# Manwe vs Melkor



## aDaHe (Feb 5, 2003)

when i was reading though the sil (VQ & A) i noticed that when it talks about melkor and mercy he does not understand while manwe was not able to understand that melkor was so completly turned to evil that he could not come back.

two things

1 = the innocence of Manwe

2 = the mercifullessness of Melkor


----------



## Niniel (Feb 5, 2003)

What is your question exactly? I did notice this too when I read it. I think the idea of Tolkien about good and evil is that mercy is one of the main qualities of good, if not THE main quality. It is very important in his works. For instance Gollum was only saved by the mercy of several people (Bilbo, Frodo, Sam), thus providing Frodo with his only chance to destroy the Ring. Maybe the fact that Manwe as a God is merciful has something to do with Tolkien's Catholic faith, where mercy is also one of the main qualities of God.
So naturally THE quality of bad is the complete lack of mercy; the fact that Melkor does not understand mercy shows that he is really utterly bad and cannot be saved.


----------



## Gil-Galad (Feb 7, 2003)

What would you say about that question: 
Why Melkor does not have any mercy?


----------



## Niniel (Feb 8, 2003)

I don't really know. The fact that he has no mercy comes from the fact that he is utterly bad, but why did he go bad in the first place? I assume Ilúvatar did not create him bad on purpose, so there must have happened something that made him go bad. Maybe the fact that he was the mightiest of the Ainur, but did not get a chance to show his might because he had to share it with the others made him so angry that he wanted to dominate everything by his own means. But even then I would say that he must have something good left in him.


----------



## Gil-Galad (Feb 9, 2003)

It's hard to say whether there is a grain of good in Melkor's soul.But I do have there is.The fact that he was one of the Ainur is enough to say he was good in the very beginning,because no one was born evil.
I think he becomes so bad because he cannot achieve the aims he has in mind.I think so because I have similar character.When I cannot achieve my aim I get angry and try to reach it no matter of it cost.


----------



## aDaHe (Feb 9, 2003)

when it talks about eru creating the ainur, it says that they are the offspring of his thought. can this also mean that they are the representations of all this "moods" or "characterists".
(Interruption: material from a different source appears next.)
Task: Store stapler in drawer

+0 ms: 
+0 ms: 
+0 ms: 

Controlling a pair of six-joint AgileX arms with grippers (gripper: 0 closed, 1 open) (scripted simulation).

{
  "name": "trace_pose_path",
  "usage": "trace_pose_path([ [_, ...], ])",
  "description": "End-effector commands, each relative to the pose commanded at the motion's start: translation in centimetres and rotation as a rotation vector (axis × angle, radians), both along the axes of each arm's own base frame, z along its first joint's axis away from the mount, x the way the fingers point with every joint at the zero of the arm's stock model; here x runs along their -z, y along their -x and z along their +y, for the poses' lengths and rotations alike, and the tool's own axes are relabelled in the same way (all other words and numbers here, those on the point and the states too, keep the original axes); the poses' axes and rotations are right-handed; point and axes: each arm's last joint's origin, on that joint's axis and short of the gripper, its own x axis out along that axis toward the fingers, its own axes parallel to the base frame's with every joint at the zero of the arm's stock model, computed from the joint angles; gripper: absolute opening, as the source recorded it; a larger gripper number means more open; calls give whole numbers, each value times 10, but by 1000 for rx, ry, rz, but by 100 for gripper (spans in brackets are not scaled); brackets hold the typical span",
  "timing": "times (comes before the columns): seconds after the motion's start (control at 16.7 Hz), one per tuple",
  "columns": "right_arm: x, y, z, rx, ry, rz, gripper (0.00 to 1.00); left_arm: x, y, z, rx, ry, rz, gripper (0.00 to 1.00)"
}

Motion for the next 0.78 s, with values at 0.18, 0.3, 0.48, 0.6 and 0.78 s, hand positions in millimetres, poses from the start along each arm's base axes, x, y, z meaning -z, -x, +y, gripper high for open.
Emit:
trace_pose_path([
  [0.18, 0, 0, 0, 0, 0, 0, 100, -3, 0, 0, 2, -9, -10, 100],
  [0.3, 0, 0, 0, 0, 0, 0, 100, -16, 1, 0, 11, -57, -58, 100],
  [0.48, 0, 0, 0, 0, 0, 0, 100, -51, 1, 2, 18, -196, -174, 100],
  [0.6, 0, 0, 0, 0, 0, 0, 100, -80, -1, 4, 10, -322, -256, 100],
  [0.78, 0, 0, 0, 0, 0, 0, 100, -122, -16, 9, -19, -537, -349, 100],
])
manwe = purly good and most in kind to the one himself.

melkor = probably had the kind of traits that brought eru to create things of his own and the domination factor was probably passed on to him.


----------



## Adanedhel (Apr 20, 2012)

I think that Melkor became absolutely evil and unmerciful just because Tolkien needed an absolutely evil and mighty creature/being to create an everlasting fight between Good (Manwe and others) and Evil (Melkor and others), and his entire cosmology. And what would be better than the two mightiest of all the Ainur? Tough contastants, ain't they? I believe that Manwe and Melkor, Good and Evil, are the two sides of the same coin, the human being. Nobody turns absolutely evil (in the reality). I think that Tolkien was based on the ideology of Manichaism.


----------



## jallan (Apr 20, 2012)

Tolkien’s mythology was based on Christianity, pure and simple, or perhaps better, pure and complicated.
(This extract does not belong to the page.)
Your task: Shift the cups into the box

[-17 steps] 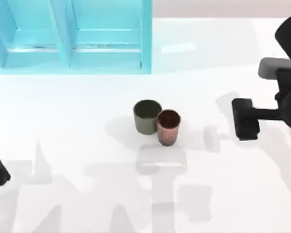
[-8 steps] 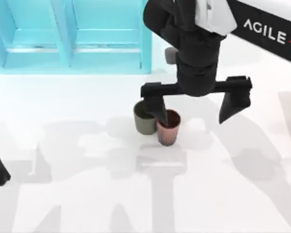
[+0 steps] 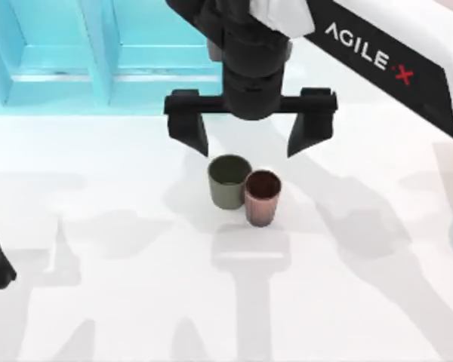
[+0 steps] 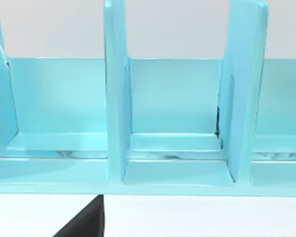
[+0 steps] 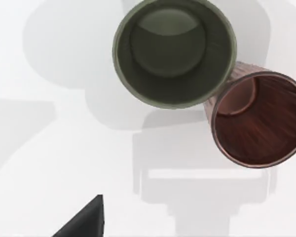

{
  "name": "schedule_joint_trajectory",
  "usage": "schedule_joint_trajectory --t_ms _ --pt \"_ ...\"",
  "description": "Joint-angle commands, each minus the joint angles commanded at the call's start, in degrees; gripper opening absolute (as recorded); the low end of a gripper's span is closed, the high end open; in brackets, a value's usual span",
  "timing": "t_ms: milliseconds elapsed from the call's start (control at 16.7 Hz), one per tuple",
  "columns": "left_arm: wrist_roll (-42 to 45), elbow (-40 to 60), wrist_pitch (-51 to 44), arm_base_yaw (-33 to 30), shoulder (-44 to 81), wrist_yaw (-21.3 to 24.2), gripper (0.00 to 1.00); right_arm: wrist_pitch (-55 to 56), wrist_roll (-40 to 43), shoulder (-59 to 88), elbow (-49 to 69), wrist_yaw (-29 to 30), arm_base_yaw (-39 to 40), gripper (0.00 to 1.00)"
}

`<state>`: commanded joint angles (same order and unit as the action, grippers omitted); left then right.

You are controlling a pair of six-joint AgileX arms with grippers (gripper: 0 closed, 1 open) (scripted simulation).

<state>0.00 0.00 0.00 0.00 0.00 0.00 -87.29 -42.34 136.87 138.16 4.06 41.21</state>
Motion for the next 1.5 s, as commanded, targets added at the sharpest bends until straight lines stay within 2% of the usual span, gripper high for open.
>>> schedule_joint_trajectory --t_ms 420,960,1320,1500 --pt "0.0 0.0 0.0 0.0 0.0 0.0 1.0 0.93 0.06 -0.13 -0.79 -0.04 -0.28 1.0" --pt "0.0 0.0 0.0 0.0 0.0 0.0 1.0 20.13 0.58 0.16 -19.71 -0.01 -0.6 1.0" --pt "0.0 0.0 0.0 0.0 0.0 0.0 1.0 22.63 0.62 0.25 -22.19 -0.01 -0.64 1.0" --pt "0.0 0.0 0.0 0.0 0.0 0.0 1.0 22.63 0.62 0.25 -22.19 -0.01 -0.64 0.77"
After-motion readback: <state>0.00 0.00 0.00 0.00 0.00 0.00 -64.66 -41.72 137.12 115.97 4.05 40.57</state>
Traditonal Christian legend considers Satan to be the source of all evil. Melkor is just Satan novelized.

As to how Satan became evil, that is a problem in Christian theology. The Fourth Lateran Council (1213) claimed that “the Devil and the other demons were created by God good in their nature but they by themselves have made themselves evil.” St. Thomas of Acquinas considered that Satan’s main sin was pride and trying to be like God.

In short, in Tolkien’s Christian, Roman Catholic universe, that Satan exists and has long been evil is a given that does not need to be explained. Many, although not all, Roman Catholic theologians (and Protestant theologians) make Satan to be the most powerful of the angels before his fall. Tolkien explicitly says only that Melkor was “the mightiest of those Ainur who came into the world,” leaving open the possibility of mightier Ainûr who did not come to Arda.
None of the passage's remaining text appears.